Apart from the pictures, write out all the records exactly.

§ **Records from a data collection**:
++++++

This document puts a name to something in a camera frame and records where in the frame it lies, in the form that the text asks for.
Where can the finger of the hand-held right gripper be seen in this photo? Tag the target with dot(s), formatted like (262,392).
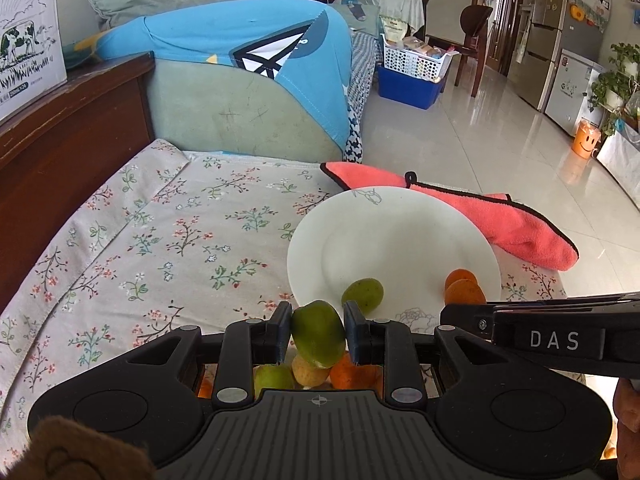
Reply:
(465,317)

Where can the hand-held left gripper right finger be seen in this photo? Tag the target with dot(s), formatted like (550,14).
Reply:
(351,332)

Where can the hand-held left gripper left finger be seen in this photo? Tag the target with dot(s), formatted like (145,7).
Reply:
(285,332)

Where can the white floral plate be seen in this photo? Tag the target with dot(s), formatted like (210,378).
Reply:
(400,240)

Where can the person's right hand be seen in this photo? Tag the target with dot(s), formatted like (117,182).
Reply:
(629,420)

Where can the pink towel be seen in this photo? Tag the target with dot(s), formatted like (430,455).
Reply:
(525,240)

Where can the floral tablecloth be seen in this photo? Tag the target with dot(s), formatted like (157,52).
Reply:
(175,240)

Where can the white cloth covered stand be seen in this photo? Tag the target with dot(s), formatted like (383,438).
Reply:
(620,155)

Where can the orange smiley cup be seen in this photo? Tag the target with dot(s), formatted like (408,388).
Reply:
(585,140)

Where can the pale green sofa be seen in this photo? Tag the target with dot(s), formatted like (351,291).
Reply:
(225,110)

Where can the blue storage bin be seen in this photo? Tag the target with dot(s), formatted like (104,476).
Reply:
(405,90)

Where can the brown fuzzy cloth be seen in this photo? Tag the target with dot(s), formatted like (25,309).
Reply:
(75,450)

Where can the white chest freezer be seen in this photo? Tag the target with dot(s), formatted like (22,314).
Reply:
(570,95)

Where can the green potted plant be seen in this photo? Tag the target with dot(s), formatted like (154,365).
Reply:
(625,57)
(607,90)

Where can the blue white patterned sofa cover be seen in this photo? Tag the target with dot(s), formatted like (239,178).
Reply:
(362,75)

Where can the white perforated basket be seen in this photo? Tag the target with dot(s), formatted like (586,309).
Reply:
(410,62)

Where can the silver refrigerator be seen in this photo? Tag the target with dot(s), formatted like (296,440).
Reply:
(540,60)

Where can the dark wooden cabinet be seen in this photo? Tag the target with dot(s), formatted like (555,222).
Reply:
(60,160)

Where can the yellow green snack bag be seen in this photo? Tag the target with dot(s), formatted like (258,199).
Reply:
(392,27)

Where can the dark wooden chair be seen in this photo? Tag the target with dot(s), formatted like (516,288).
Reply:
(475,15)

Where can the brown wooden door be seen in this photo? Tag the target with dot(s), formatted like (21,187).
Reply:
(505,10)

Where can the pale green pillow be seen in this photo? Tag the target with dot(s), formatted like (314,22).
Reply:
(367,22)

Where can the blue printed blanket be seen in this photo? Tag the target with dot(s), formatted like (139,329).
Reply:
(200,30)

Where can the table with white cloth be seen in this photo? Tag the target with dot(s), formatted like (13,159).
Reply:
(395,0)

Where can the cow print cardboard box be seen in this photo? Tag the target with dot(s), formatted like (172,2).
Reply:
(30,35)

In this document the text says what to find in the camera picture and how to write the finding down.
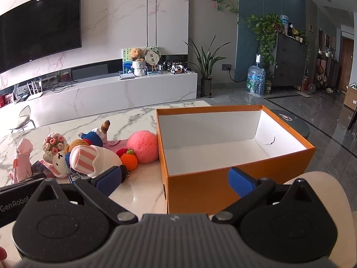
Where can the black white toy cars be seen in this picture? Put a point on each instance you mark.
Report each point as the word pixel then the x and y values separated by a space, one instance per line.
pixel 175 68

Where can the round decorative fan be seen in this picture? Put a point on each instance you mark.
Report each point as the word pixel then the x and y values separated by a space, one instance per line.
pixel 152 57

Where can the pink plush figure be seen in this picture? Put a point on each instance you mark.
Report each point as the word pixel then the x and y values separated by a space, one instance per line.
pixel 23 156

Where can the small dark red pot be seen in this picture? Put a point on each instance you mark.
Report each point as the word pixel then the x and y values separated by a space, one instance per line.
pixel 65 76

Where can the dumbbell weight plates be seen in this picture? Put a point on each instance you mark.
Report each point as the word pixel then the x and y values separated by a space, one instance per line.
pixel 314 87

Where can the white crochet pot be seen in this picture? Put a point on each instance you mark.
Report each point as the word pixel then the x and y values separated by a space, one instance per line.
pixel 139 68

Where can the white marble TV console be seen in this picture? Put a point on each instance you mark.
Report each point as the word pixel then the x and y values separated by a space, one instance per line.
pixel 111 92

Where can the person's left hand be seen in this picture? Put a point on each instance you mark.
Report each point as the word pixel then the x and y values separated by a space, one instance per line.
pixel 2 254

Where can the green tin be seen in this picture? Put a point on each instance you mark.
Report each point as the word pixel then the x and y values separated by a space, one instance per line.
pixel 268 87

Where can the pink fluffy pom-pom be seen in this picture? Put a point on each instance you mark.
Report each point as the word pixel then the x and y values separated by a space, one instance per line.
pixel 143 146

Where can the grey round stool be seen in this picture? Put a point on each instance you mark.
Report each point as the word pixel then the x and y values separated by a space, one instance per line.
pixel 295 122

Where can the beige cushion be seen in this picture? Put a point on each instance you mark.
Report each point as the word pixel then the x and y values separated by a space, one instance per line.
pixel 320 181

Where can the long-leaf potted floor plant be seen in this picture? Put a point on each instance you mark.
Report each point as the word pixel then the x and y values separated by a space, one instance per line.
pixel 206 88

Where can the cluttered hallway shelf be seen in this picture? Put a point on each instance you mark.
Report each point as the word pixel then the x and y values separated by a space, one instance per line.
pixel 326 69

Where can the pink card holder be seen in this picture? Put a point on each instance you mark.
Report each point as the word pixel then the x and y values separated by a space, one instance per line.
pixel 114 144

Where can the red gift boxes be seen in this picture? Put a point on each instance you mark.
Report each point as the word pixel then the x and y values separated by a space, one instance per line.
pixel 7 100

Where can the trailing pothos plant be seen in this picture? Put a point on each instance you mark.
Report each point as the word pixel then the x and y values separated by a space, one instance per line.
pixel 266 28

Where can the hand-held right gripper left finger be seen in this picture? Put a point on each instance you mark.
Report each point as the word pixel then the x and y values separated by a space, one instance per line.
pixel 110 178

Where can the wooden door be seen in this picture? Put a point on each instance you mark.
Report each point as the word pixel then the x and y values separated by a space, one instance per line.
pixel 347 61

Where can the brown teddy bear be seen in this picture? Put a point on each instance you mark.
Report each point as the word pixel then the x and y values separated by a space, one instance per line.
pixel 136 53

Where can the blue green painting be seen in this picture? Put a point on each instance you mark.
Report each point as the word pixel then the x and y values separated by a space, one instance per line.
pixel 127 61

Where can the black television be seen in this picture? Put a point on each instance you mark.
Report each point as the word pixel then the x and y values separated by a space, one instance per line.
pixel 39 30

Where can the small wall frame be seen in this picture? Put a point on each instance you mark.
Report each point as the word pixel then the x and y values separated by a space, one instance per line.
pixel 311 27

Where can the white chair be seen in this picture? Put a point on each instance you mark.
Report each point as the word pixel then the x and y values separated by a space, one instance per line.
pixel 23 117

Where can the orange cardboard box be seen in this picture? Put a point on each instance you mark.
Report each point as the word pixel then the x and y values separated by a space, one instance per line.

++++++

§ **Answer for this exercise**:
This document puts a name to something in a camera frame and records where in the frame it lies, in the form that the text asks for.
Where can the finger of the hand-held right gripper be seen in this photo? Tag the target with dot(s), formatted like (262,392).
Reply:
(465,317)

Where can the hand-held left gripper right finger be seen in this photo? Tag the target with dot(s), formatted like (550,14).
Reply:
(351,332)

Where can the hand-held left gripper left finger be seen in this photo? Tag the target with dot(s), formatted like (145,7).
Reply:
(285,332)

Where can the white floral plate be seen in this photo? Tag the target with dot(s), formatted like (210,378).
Reply:
(400,240)

Where can the person's right hand be seen in this photo? Tag the target with dot(s), formatted like (117,182).
Reply:
(629,420)

Where can the pink towel be seen in this photo? Tag the target with dot(s), formatted like (430,455).
Reply:
(525,240)

Where can the floral tablecloth be seen in this photo? Tag the target with dot(s), formatted like (157,52).
Reply:
(175,240)

Where can the white cloth covered stand be seen in this photo? Tag the target with dot(s), formatted like (383,438).
Reply:
(620,155)

Where can the orange smiley cup be seen in this photo? Tag the target with dot(s), formatted like (408,388).
Reply:
(585,140)

Where can the pale green sofa be seen in this photo? Tag the target with dot(s), formatted like (351,291).
Reply:
(225,110)

Where can the blue storage bin be seen in this photo? Tag the target with dot(s), formatted like (104,476).
Reply:
(405,90)

Where can the brown fuzzy cloth be seen in this photo? Tag the target with dot(s), formatted like (25,309).
Reply:
(75,450)

Where can the white chest freezer be seen in this photo? Tag the target with dot(s), formatted like (22,314).
Reply:
(570,95)

Where can the green potted plant be seen in this photo? Tag the target with dot(s), formatted like (154,365).
Reply:
(625,57)
(607,90)

Where can the blue white patterned sofa cover be seen in this photo? Tag the target with dot(s), formatted like (239,178).
Reply:
(362,75)

Where can the white perforated basket be seen in this photo? Tag the target with dot(s), formatted like (586,309).
Reply:
(410,62)

Where can the silver refrigerator be seen in this photo? Tag the target with dot(s), formatted like (296,440).
Reply:
(540,60)

Where can the dark wooden cabinet be seen in this photo? Tag the target with dot(s), formatted like (555,222).
Reply:
(60,160)

Where can the yellow green snack bag be seen in this photo? Tag the target with dot(s), formatted like (258,199).
Reply:
(392,27)

Where can the dark wooden chair be seen in this photo? Tag the target with dot(s), formatted like (516,288).
Reply:
(475,15)

Where can the brown wooden door be seen in this photo? Tag the target with dot(s), formatted like (21,187).
Reply:
(505,10)

Where can the pale green pillow be seen in this photo? Tag the target with dot(s), formatted like (314,22).
Reply:
(367,22)

Where can the blue printed blanket be seen in this photo? Tag the target with dot(s), formatted like (139,329).
Reply:
(200,30)

Where can the table with white cloth be seen in this photo? Tag the target with dot(s), formatted like (13,159).
Reply:
(395,0)

Where can the cow print cardboard box be seen in this photo? Tag the target with dot(s), formatted like (172,2).
Reply:
(30,35)

In this document the text says what to find in the camera picture and how to write the finding down.
Where can the black white toy cars be seen in this picture? Put a point on each instance you mark.
Report each point as the word pixel then the x and y values separated by a space, one instance per line.
pixel 175 68

Where can the round decorative fan be seen in this picture? Put a point on each instance you mark.
Report each point as the word pixel then the x and y values separated by a space, one instance per line.
pixel 152 57

Where can the pink plush figure be seen in this picture? Put a point on each instance you mark.
Report each point as the word pixel then the x and y values separated by a space, one instance per line.
pixel 23 156

Where can the small dark red pot be seen in this picture? Put a point on each instance you mark.
Report each point as the word pixel then the x and y values separated by a space, one instance per line.
pixel 65 76

Where can the dumbbell weight plates be seen in this picture? Put a point on each instance you mark.
Report each point as the word pixel then the x and y values separated by a space, one instance per line.
pixel 314 87

Where can the white crochet pot be seen in this picture? Put a point on each instance you mark.
Report each point as the word pixel then the x and y values separated by a space, one instance per line.
pixel 139 68

Where can the white marble TV console be seen in this picture? Put a point on each instance you mark.
Report each point as the word pixel then the x and y values separated by a space, one instance per line.
pixel 111 92

Where can the person's left hand be seen in this picture? Put a point on each instance you mark.
Report each point as the word pixel then the x and y values separated by a space, one instance per line.
pixel 2 254

Where can the green tin be seen in this picture? Put a point on each instance you mark.
Report each point as the word pixel then the x and y values separated by a space, one instance per line.
pixel 268 87

Where can the pink fluffy pom-pom be seen in this picture? Put a point on each instance you mark.
Report each point as the word pixel then the x and y values separated by a space, one instance per line.
pixel 143 146

Where can the grey round stool be seen in this picture? Put a point on each instance you mark.
Report each point as the word pixel then the x and y values separated by a space, one instance per line.
pixel 295 122

Where can the beige cushion be seen in this picture? Put a point on each instance you mark.
Report each point as the word pixel then the x and y values separated by a space, one instance per line.
pixel 320 181

Where can the long-leaf potted floor plant be seen in this picture? Put a point on each instance you mark.
Report each point as the word pixel then the x and y values separated by a space, one instance per line.
pixel 206 88

Where can the cluttered hallway shelf be seen in this picture? Put a point on each instance you mark.
Report each point as the word pixel then the x and y values separated by a space, one instance per line.
pixel 326 69

Where can the pink card holder be seen in this picture? Put a point on each instance you mark.
Report each point as the word pixel then the x and y values separated by a space, one instance per line.
pixel 114 144

Where can the red gift boxes be seen in this picture? Put a point on each instance you mark.
Report each point as the word pixel then the x and y values separated by a space, one instance per line.
pixel 7 100

Where can the trailing pothos plant be seen in this picture? Put a point on each instance you mark.
Report each point as the word pixel then the x and y values separated by a space, one instance per line.
pixel 266 28

Where can the hand-held right gripper left finger be seen in this picture? Put a point on each instance you mark.
Report each point as the word pixel then the x and y values separated by a space, one instance per line.
pixel 110 178

Where can the wooden door be seen in this picture? Put a point on each instance you mark.
Report each point as the word pixel then the x and y values separated by a space, one instance per line.
pixel 347 61

Where can the brown teddy bear be seen in this picture? Put a point on each instance you mark.
Report each point as the word pixel then the x and y values separated by a space, one instance per line.
pixel 136 53

Where can the blue green painting be seen in this picture? Put a point on each instance you mark.
Report each point as the word pixel then the x and y values separated by a space, one instance per line.
pixel 127 61

Where can the black television be seen in this picture? Put a point on each instance you mark.
Report each point as the word pixel then the x and y values separated by a space, one instance per line.
pixel 39 30

Where can the small wall frame be seen in this picture? Put a point on each instance you mark.
Report each point as the word pixel then the x and y values separated by a space, one instance per line.
pixel 311 27

Where can the white chair be seen in this picture? Put a point on each instance you mark.
Report each point as the word pixel then the x and y values separated by a space, one instance per line.
pixel 23 117

Where can the orange cardboard box be seen in this picture? Put a point on each instance you mark.
Report each point as the word pixel then the x and y values separated by a space, one instance per line.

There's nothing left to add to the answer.